WHAT TO DO — Your response should contain every line from the data below that holds the string "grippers".

----

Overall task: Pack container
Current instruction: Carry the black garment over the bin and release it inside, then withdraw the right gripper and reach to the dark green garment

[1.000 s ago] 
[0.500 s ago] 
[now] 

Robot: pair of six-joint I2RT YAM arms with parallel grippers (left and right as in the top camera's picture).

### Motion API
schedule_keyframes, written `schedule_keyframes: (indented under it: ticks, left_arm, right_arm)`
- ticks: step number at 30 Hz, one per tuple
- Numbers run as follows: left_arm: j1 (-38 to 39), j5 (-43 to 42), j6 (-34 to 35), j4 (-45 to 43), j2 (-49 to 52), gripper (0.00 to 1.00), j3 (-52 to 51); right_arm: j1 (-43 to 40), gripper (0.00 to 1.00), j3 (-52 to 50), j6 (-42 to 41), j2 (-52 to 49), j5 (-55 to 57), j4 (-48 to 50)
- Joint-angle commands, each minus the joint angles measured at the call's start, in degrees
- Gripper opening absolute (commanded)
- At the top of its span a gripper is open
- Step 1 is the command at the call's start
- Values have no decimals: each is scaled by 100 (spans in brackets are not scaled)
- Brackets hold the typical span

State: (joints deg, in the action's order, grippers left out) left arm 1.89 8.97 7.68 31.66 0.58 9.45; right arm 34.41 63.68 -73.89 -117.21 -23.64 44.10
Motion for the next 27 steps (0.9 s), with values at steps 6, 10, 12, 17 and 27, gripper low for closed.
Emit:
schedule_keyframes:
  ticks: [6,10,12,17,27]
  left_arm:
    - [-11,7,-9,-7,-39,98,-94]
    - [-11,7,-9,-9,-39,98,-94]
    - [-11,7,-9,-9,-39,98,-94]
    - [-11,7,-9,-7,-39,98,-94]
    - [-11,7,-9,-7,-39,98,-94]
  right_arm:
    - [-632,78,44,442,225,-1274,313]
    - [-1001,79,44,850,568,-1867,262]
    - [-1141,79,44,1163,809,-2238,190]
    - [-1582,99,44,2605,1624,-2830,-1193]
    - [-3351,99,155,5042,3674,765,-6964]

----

RESPONSE FOR THIS EXERCISE —
Robot: pair of six-joint I2RT YAM arms with parallel grippers (left and right as in the top camera's picture).
State: (joints deg, in the action's order, grippers left out) left arm 1.89 8.97 7.68 31.66 0.58 9.45; right arm 34.41 63.68 -73.89 -117.21 -23.64 44.10

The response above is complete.